A partir de ahí, todo lo demás sobra. No estamos ante una defensora de la identidad catalana, sino ante alguien que considera que hablar español es colaborar con el enemigo. Como si dar una entrevista en la lengua oficial del Estado, que también es la suya, fuera un acto de rendición. Como si su función como representante pública fuera secundaria frente a su papel autoproclamado de “resistencia”.

Su negativa no fue un gesto de libertad. Fue un gesto de desprecio. Porque cuando ocupas un cargo institucional, hablar para que te entiendan no es una concesión: es tu responsabilidad. Negarte a hacerlo —además con una sonrisa condescendiente— no es firmeza, es arrogancia. Es despreciar a una gran parte del país, que también paga tu sueldo, por cierto.

Y que nadie se engañe: esto no va de lenguas, va de actitud. Va de una forma de hacer política que no busca sumar, sino provocar. Que no intenta representar, sino señalar enemigos. Que no aspira a gobernar, sino a dividir. Orriols no busca convencer, busca tensionar. Da igual si no la entiende más de media España: su objetivo no es hacerse entender, es marcar territorio.

Lo peor es que este discurso no vive aislado. Está alimentado por un silencio cobarde de quienes, desde otras instituciones, prefieren no meterse en líos. O por quienes aplauden este victimismo performativo.

Resulta ridículo —por no decir directamente ofensivo— que Silvia Orriols hable de “ocupación” cuando Cataluña es una de las regiones con mayor autogobierno de toda Europa. Tiene un Parlament elegido por los catalanes, un Govern que gestiona competencias clave como educación, sanidad, cultura o medios de comunicación, y hasta una policía autonómica. ¿Dónde está exactamente la opresión? ¿En poder legislar en el Parlament? ¿En que los colegios públicos den clase casi exclusivamente en catalán? ¿En recibir millones en subvenciones a medios y asociaciones que promueven precisamente su discurso? Si hay algo que desmonta su historia de “nación oprimida” es la existencia misma de las instituciones catalanas que ella usa cada día para hacer política, cobrar su sueldo público y propagar su mensaje delirante.
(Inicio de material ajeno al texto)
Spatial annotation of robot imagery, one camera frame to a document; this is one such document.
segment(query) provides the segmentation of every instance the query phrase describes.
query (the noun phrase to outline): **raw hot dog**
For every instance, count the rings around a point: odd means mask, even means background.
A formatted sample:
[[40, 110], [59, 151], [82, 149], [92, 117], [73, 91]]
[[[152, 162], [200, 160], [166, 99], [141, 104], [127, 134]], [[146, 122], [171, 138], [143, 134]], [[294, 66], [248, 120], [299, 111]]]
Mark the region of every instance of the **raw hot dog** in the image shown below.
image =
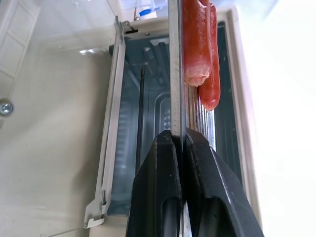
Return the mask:
[[221, 96], [221, 83], [219, 78], [219, 58], [217, 48], [217, 13], [215, 5], [210, 3], [210, 29], [212, 45], [212, 72], [209, 78], [198, 87], [199, 97], [206, 110], [214, 110]]
[[209, 0], [182, 0], [184, 80], [202, 85], [212, 71]]

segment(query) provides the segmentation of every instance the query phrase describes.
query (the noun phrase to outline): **sausage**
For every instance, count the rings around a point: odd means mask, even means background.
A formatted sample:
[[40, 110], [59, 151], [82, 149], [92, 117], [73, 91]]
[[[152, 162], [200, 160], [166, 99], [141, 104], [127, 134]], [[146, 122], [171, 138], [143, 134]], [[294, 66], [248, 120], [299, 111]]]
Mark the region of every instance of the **sausage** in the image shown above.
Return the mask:
[[217, 13], [214, 4], [210, 3], [211, 45], [212, 45], [212, 72], [209, 78], [198, 87], [198, 93], [206, 110], [214, 110], [221, 96], [221, 82], [219, 78], [219, 58], [217, 47]]
[[209, 0], [182, 0], [184, 80], [202, 85], [212, 70]]

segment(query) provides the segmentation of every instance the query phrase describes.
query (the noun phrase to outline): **screw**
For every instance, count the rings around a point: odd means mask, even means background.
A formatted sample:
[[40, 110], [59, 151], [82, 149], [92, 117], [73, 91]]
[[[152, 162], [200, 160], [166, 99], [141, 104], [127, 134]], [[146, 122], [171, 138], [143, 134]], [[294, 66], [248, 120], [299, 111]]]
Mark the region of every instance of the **screw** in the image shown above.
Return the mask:
[[4, 102], [0, 104], [0, 114], [9, 115], [13, 112], [13, 105], [8, 102]]

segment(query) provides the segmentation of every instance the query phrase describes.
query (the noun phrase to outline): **blue cap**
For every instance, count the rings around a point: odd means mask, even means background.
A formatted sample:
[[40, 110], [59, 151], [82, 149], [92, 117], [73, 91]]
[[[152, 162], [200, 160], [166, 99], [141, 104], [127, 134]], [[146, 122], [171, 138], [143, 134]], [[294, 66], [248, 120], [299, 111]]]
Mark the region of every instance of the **blue cap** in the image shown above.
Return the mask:
[[153, 10], [151, 10], [151, 9], [142, 10], [141, 12], [139, 12], [139, 15], [140, 16], [145, 16], [145, 15], [147, 15], [149, 13], [152, 13], [152, 11]]

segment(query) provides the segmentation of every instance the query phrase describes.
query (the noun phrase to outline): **white wall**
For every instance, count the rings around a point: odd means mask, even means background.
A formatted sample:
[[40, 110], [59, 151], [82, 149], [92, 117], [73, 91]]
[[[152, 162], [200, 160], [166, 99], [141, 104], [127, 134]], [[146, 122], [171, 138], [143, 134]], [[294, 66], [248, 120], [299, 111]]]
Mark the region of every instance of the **white wall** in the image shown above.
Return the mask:
[[309, 0], [280, 0], [261, 24], [241, 24], [267, 237], [316, 236], [315, 7]]

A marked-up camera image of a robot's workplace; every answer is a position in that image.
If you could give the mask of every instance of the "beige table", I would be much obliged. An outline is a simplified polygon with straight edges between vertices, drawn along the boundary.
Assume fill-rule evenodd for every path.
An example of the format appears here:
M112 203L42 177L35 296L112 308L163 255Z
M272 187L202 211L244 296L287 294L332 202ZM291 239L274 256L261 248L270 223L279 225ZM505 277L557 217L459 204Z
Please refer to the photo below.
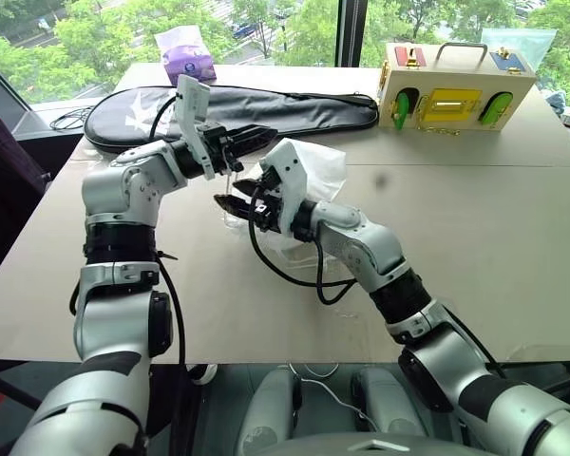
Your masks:
M359 68L217 70L221 84L281 91L372 94L378 78ZM123 84L161 77L159 66L138 65ZM570 359L570 137L537 91L500 134L373 128L307 140L347 152L337 200L391 226L427 289L498 359ZM76 359L67 301L84 264L80 188L85 173L103 165L82 141L3 262L0 358ZM375 186L377 176L386 187ZM180 258L167 267L182 300L189 361L395 360L400 347L358 287L323 307L312 290L257 260L212 202L224 188L224 179L194 180L161 207L158 245ZM329 278L346 275L336 267ZM174 346L159 361L176 358Z

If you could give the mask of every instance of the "black cable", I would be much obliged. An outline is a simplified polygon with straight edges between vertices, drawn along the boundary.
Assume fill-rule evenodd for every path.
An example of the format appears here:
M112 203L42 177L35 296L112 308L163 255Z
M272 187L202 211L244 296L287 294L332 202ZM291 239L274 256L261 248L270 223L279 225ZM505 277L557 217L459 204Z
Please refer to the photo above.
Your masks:
M485 345L482 344L482 342L477 338L477 336L473 333L473 331L470 330L468 326L465 323L463 323L463 321L460 318L458 318L453 312L451 312L446 306L444 306L444 308L446 309L446 312L449 314L449 316L451 316L452 320L454 320L454 322L456 322L456 324L463 329L466 335L468 335L468 337L475 343L475 345L477 345L479 350L484 354L485 358L489 363L489 366L496 373L498 373L499 377L506 378L506 374L504 373L503 368L500 366L500 364L498 364L496 359L494 359L494 356L492 356L492 354L487 350Z
M272 262L270 259L268 259L263 253L262 251L259 249L259 245L257 244L257 238L256 238L256 226L254 225L254 221L255 221L255 215L256 215L256 202L257 202L257 198L259 197L259 192L261 191L261 188L258 187L256 190L254 190L253 195L251 196L251 201L249 203L249 216L247 218L247 226L249 227L249 239L251 240L251 245L254 248L254 251L256 252L256 255L259 257L259 259L261 259L262 263L264 263L266 266L268 266L268 268L273 271L277 276L284 278L285 280L287 280L290 283L293 283L294 285L299 285L300 287L311 287L311 288L316 288L316 283L315 282L306 282L304 280L299 280L295 277L291 277L290 275L285 274L283 271L281 271L280 269L278 269ZM339 287L341 285L349 285L349 283L351 282L350 279L348 280L338 280L336 282L329 282L329 283L324 283L322 284L323 288L327 288L327 287Z
M183 314L181 312L180 299L178 298L178 293L175 290L173 281L167 273L164 264L161 261L162 252L158 252L156 256L156 262L159 264L159 268L167 284L167 289L171 295L171 300L173 301L173 309L175 311L176 323L178 325L178 345L179 345L179 356L178 356L178 386L175 391L174 405L173 405L173 416L171 418L171 428L169 431L169 454L171 456L181 455L181 440L180 440L180 428L181 428L181 413L183 407L183 385L185 384L188 377L188 370L186 368L186 346L185 346L185 332L183 327Z
M76 298L78 298L78 293L80 292L80 280L76 282L74 290L72 290L72 296L69 297L69 312L76 316Z
M156 129L159 126L159 122L161 121L162 114L164 114L164 111L167 110L167 107L172 105L174 102L175 102L175 97L171 97L169 100L167 100L165 102L165 104L163 104L161 106L161 109L159 109L159 112L156 113L156 117L154 118L154 121L152 122L152 128L150 128L150 141L154 140L154 136L156 135Z
M93 106L85 106L69 111L54 121L51 121L48 126L53 130L75 130L76 128L80 128L85 124L86 117L88 117L88 113L91 112L92 108ZM70 119L72 121L65 124L65 121Z
M316 237L318 238L319 235L319 225L316 228ZM323 295L323 246L321 243L315 238L314 245L316 246L316 255L318 256L318 264L316 265L316 294L319 296L319 301L326 306L331 306L338 302L342 297L352 288L352 286L357 283L356 279L352 278L348 281L346 287L340 290L335 297L332 299L328 299Z

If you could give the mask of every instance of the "black bag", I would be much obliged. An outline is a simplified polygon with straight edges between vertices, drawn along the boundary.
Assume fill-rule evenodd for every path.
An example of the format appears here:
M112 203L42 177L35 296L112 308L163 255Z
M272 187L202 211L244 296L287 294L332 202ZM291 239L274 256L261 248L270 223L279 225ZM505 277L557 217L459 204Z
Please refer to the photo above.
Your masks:
M97 148L121 153L150 142L157 112L175 95L171 86L138 87L113 93L90 112L85 136ZM378 122L376 102L367 95L279 93L212 85L207 119L232 130L248 124L274 128L278 137L369 128ZM181 131L169 108L161 115L156 139L179 139Z

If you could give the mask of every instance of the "glass window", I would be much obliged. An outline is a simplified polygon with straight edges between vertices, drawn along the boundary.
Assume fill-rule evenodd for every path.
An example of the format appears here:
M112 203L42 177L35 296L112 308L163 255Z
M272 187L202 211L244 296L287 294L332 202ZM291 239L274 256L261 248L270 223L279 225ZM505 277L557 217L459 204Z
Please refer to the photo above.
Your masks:
M387 42L480 43L485 29L555 29L538 86L570 105L570 0L369 0L361 66L380 67Z
M0 72L31 104L101 97L154 35L198 24L218 64L332 66L338 0L3 0Z

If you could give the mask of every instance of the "dark curtain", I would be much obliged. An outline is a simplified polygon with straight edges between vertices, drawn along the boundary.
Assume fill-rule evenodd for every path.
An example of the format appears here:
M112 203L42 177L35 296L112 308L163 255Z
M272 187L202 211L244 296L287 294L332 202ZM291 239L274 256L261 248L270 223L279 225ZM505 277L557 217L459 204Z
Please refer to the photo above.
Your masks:
M0 263L40 201L43 177L42 168L0 120Z

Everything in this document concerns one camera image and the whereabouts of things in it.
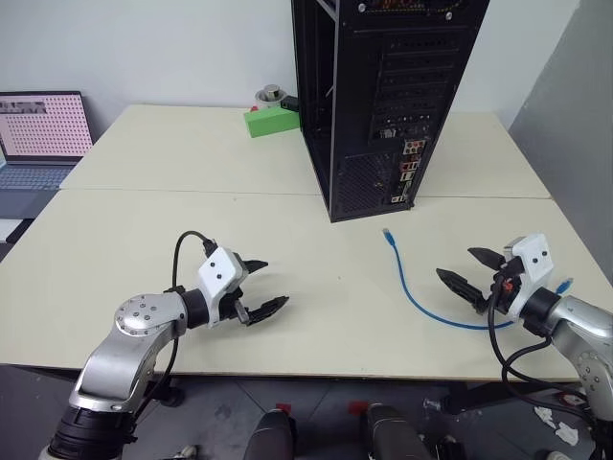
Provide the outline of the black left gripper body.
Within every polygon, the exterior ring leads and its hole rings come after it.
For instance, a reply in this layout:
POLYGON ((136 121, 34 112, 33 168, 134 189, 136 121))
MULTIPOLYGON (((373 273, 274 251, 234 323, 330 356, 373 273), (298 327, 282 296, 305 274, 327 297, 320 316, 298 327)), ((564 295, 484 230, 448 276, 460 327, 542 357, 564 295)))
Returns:
POLYGON ((240 285, 248 277, 249 271, 245 262, 238 253, 234 253, 235 259, 238 261, 240 270, 235 280, 228 287, 226 294, 219 302, 219 319, 221 321, 237 319, 241 324, 246 325, 249 321, 249 314, 246 307, 241 303, 243 291, 240 285))

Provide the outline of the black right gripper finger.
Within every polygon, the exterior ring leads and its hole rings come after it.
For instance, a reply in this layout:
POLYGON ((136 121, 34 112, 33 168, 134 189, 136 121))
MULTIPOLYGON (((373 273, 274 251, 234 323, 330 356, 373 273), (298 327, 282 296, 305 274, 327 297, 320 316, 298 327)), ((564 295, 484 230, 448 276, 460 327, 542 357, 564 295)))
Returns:
POLYGON ((436 273, 440 280, 456 295, 467 301, 478 314, 485 314, 488 309, 488 299, 483 292, 471 285, 466 278, 459 274, 437 268, 436 273))
POLYGON ((488 248, 470 247, 467 251, 482 265, 494 271, 499 271, 506 263, 504 255, 488 248))

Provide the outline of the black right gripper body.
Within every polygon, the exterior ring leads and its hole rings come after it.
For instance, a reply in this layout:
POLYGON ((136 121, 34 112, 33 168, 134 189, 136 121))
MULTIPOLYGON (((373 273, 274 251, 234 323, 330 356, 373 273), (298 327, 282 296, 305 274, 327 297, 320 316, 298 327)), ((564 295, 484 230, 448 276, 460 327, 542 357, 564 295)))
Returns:
POLYGON ((503 263, 494 273, 488 307, 502 314, 508 314, 511 303, 516 298, 522 282, 520 275, 524 273, 524 265, 517 256, 503 263))

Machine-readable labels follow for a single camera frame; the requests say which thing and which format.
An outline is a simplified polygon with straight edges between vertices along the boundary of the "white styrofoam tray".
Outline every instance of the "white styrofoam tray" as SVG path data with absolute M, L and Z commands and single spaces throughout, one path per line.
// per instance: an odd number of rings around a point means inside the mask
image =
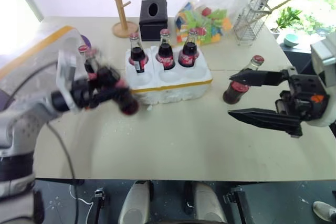
M 144 51 L 149 60 L 144 73 L 137 73 L 129 63 L 131 51 L 126 51 L 126 80 L 141 103 L 179 102 L 199 98 L 205 93 L 212 82 L 212 75 L 202 51 L 198 50 L 195 65 L 185 68 L 178 62 L 182 48 L 183 46 L 173 47 L 175 67 L 170 70 L 164 70 L 163 65 L 156 60 L 159 50 L 157 46 L 146 48 Z

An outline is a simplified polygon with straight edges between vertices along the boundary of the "floor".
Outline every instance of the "floor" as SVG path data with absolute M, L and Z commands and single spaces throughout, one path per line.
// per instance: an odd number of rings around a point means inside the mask
M 104 187 L 107 203 L 101 211 L 99 223 L 117 223 L 124 199 L 132 186 L 132 180 L 86 180 L 78 187 L 79 197 L 90 202 L 94 190 Z M 154 180 L 154 198 L 151 202 L 151 219 L 192 219 L 182 210 L 182 181 Z M 224 182 L 206 182 L 217 193 L 223 204 L 229 223 L 241 223 L 235 204 L 224 204 L 223 194 L 231 185 Z M 72 223 L 75 217 L 75 203 L 69 195 L 69 185 L 37 180 L 36 189 L 43 194 L 46 209 L 44 223 Z M 332 190 L 335 181 L 304 181 L 283 183 L 259 183 L 241 185 L 233 190 L 246 192 L 251 216 L 255 224 L 305 223 L 323 224 L 311 210 L 311 204 L 318 200 L 336 206 Z M 85 223 L 89 206 L 79 203 L 78 223 Z

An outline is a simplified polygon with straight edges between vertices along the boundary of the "white table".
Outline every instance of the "white table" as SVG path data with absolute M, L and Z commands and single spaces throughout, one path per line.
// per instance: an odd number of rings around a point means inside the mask
M 50 17 L 42 28 L 55 24 L 76 27 L 124 69 L 127 39 L 111 33 L 116 18 Z M 173 20 L 169 27 L 174 31 Z M 144 42 L 143 46 L 157 45 Z M 192 179 L 280 181 L 336 179 L 336 144 L 329 128 L 302 123 L 303 137 L 260 129 L 235 120 L 228 109 L 275 109 L 278 87 L 253 87 L 236 105 L 222 101 L 229 76 L 262 55 L 264 70 L 290 65 L 271 34 L 264 29 L 251 46 L 238 46 L 232 37 L 202 47 L 213 74 L 210 90 L 197 100 L 142 107 L 124 116 L 112 102 L 77 115 L 65 114 L 53 125 L 63 136 L 78 178 Z M 44 128 L 35 153 L 38 177 L 70 178 L 68 164 L 55 137 Z

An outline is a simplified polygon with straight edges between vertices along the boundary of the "black tissue box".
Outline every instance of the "black tissue box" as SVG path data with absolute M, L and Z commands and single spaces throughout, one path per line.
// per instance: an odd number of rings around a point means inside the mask
M 140 11 L 142 41 L 160 41 L 161 29 L 167 28 L 167 0 L 143 0 Z

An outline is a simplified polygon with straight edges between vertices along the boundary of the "window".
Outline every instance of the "window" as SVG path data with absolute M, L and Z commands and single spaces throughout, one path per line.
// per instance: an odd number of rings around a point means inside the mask
M 39 21 L 26 0 L 0 0 L 0 67 L 10 53 L 30 41 Z
M 283 1 L 269 0 L 269 5 L 273 7 Z M 311 43 L 323 39 L 326 34 L 336 29 L 336 0 L 292 0 L 270 15 L 266 20 L 268 28 L 277 27 L 276 20 L 280 16 L 280 11 L 287 6 L 301 10 L 302 13 L 299 15 L 299 22 L 295 22 L 281 33 L 297 34 L 303 48 L 310 47 Z

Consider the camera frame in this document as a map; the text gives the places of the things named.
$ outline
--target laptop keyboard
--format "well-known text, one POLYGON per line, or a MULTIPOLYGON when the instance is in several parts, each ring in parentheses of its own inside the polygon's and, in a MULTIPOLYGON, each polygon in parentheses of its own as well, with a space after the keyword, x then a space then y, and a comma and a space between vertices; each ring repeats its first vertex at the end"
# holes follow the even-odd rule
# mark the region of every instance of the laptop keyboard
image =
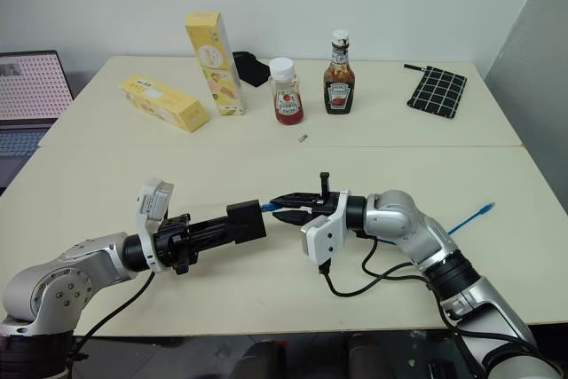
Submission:
POLYGON ((45 131, 0 132, 0 157, 32 155, 45 131))

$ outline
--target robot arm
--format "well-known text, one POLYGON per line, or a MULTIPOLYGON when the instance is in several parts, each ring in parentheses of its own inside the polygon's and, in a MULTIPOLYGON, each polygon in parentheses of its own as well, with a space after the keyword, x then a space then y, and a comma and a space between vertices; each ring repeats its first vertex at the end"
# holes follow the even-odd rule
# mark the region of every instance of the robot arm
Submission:
POLYGON ((489 280, 476 272, 444 228, 416 208, 410 195, 391 190, 364 198, 345 190, 329 192, 328 174, 320 177, 321 194, 292 193, 271 201, 283 208, 312 209, 312 213, 288 210, 273 215, 296 225, 304 221, 304 251, 313 262, 328 267, 344 245, 348 230, 390 241, 428 280, 442 314, 457 321, 452 326, 454 332, 461 332, 455 336, 456 343, 474 375, 489 374, 490 379, 560 377, 535 353, 529 328, 489 280), (516 342, 474 337, 483 334, 512 336, 516 342))
POLYGON ((227 206, 227 216, 190 224, 189 214, 165 218, 173 185, 146 183, 137 206, 137 234, 116 233, 74 245, 47 264, 17 274, 3 297, 0 372, 13 378, 67 375, 73 331, 102 288, 151 269, 188 272, 199 252, 266 235, 258 201, 227 206))

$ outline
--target glass bottle
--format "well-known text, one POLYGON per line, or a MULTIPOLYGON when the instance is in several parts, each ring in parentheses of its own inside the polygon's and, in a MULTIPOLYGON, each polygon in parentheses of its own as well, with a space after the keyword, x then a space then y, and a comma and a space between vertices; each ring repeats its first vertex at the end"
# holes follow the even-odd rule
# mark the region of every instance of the glass bottle
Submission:
POLYGON ((268 67, 276 118, 282 124, 300 123, 304 118, 304 109, 294 61, 289 58, 275 58, 270 61, 268 67))
POLYGON ((355 91, 355 73, 347 56, 349 32, 334 31, 331 46, 331 63, 323 75, 323 99, 329 114, 348 114, 355 91))

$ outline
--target black checkered pouch
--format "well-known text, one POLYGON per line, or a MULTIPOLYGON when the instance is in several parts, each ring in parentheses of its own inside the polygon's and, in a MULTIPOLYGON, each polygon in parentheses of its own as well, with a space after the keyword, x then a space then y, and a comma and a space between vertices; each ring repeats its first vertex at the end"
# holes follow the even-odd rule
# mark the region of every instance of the black checkered pouch
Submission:
POLYGON ((424 77, 406 104, 411 108, 453 119, 468 79, 430 66, 421 68, 405 64, 405 68, 424 72, 424 77))

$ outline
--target black cloth
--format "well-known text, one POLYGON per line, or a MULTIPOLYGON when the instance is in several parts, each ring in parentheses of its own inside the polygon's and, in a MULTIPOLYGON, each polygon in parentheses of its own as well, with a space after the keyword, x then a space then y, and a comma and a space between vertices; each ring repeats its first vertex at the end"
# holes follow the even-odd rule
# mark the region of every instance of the black cloth
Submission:
POLYGON ((234 63, 239 77, 255 88, 265 83, 270 76, 270 68, 258 61, 250 52, 233 52, 234 63))
POLYGON ((406 104, 411 108, 453 119, 467 80, 463 75, 427 66, 422 80, 406 104))

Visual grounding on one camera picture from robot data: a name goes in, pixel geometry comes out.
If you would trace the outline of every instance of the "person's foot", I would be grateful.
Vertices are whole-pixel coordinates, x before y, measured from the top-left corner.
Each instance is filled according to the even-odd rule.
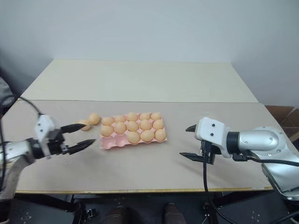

Y mientras tanto, lo evidente se difumina: que una representante política que no se digna a hablar en la lengua común de su país no está siendo valiente, está siendo sectaria. Que usar tu cargo para lanzar mensajes de exclusión no es libertad, es fanatismo. Y que envolver el supremacismo en una estelada no lo convierte en legítimo.

Se puede amar el catalán sin despreciar el castellano. Se puede ser catalana sin fingir que se vive en un territorio ocupado. Se puede tener identidad sin convertirla en trinchera. Y, sobre todo, se puede ser alcaldesa sin comportarse como una activista radical que ha olvidado —o directamente desprecia— lo que significa el servicio público.

Porque no, señora Orriols, hablar español no le hace menos catalana. Pero su actitud, desde luego, la hace menos alcaldesa.